### Work to complete:
Within the data below, find the string "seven" and return each line where it occurs.

### Supplied data:
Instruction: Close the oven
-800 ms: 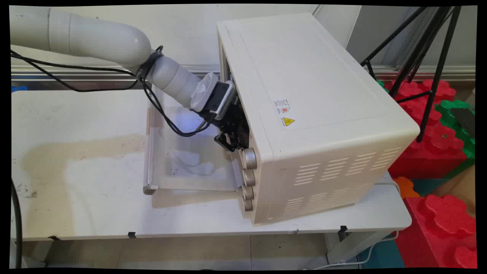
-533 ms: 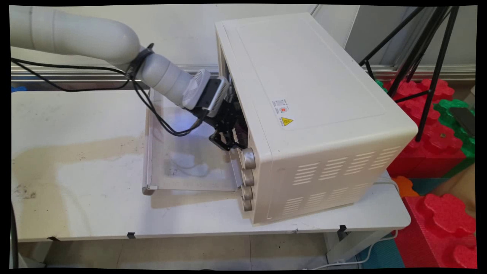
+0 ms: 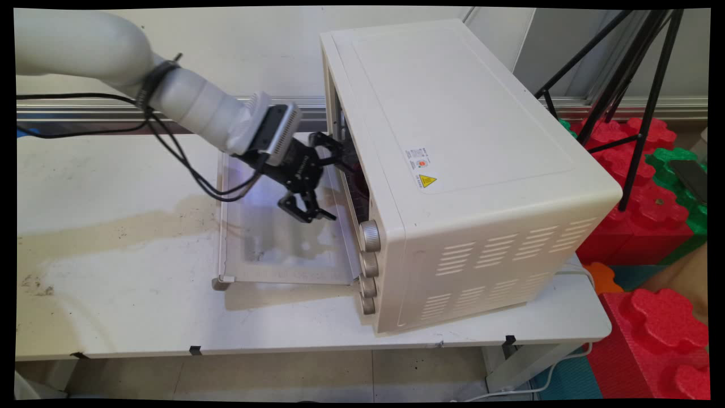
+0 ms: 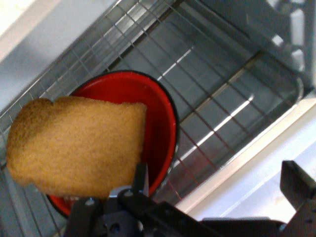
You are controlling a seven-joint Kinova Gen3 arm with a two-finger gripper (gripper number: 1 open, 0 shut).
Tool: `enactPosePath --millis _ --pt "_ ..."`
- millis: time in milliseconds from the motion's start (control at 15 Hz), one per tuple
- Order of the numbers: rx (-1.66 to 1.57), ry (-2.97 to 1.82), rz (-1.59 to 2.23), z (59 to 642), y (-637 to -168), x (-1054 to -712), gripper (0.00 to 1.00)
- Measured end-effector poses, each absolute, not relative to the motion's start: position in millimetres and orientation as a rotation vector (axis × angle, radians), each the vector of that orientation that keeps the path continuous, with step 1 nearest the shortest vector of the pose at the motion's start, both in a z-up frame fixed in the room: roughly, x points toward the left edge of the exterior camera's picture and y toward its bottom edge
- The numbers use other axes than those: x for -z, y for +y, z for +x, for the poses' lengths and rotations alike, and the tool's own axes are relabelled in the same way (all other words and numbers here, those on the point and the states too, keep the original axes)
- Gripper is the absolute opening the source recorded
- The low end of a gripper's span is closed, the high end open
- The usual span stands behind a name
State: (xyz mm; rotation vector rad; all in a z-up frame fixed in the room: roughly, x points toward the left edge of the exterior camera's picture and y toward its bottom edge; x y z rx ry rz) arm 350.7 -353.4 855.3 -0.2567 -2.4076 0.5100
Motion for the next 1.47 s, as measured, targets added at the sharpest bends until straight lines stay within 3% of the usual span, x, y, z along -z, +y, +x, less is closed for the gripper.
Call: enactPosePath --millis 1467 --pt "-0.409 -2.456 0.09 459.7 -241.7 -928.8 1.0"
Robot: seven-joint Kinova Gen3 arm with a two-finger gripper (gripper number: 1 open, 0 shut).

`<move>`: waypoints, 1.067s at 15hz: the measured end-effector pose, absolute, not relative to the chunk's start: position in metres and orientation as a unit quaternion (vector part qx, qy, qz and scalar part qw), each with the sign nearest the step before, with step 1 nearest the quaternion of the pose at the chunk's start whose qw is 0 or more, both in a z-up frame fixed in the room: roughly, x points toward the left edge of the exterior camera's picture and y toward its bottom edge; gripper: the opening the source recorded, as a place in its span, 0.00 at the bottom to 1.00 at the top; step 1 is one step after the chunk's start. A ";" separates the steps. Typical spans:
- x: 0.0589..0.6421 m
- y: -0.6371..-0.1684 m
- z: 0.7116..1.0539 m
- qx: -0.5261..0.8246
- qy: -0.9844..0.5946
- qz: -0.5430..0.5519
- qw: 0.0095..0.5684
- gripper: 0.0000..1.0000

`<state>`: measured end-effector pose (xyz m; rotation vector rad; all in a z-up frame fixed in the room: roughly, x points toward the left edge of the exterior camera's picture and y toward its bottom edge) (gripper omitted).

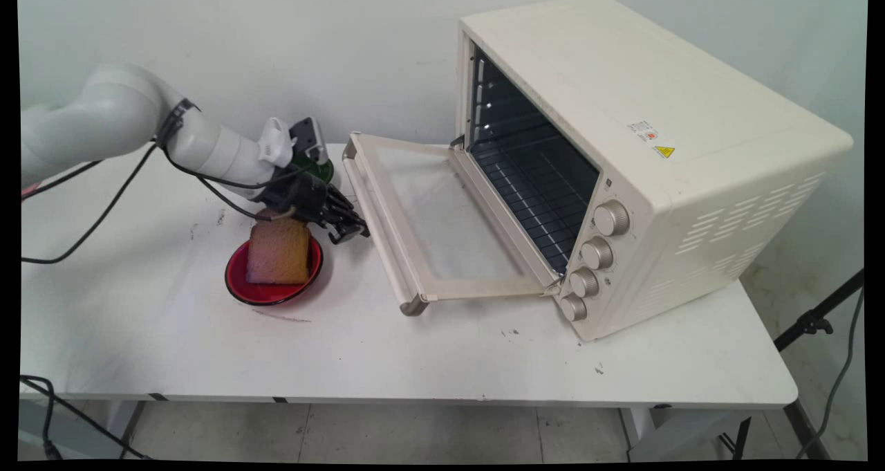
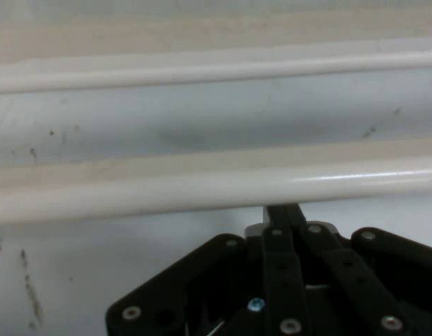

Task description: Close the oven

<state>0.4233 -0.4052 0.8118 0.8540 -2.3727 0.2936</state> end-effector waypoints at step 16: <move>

### Solution:
You are controlling a seven-joint Kinova Gen3 arm with a two-finger gripper (gripper number: 1 open, 0 shut).
Robot: seven-joint Kinova Gen3 arm with a two-finger gripper (gripper number: 1 open, 0 shut).

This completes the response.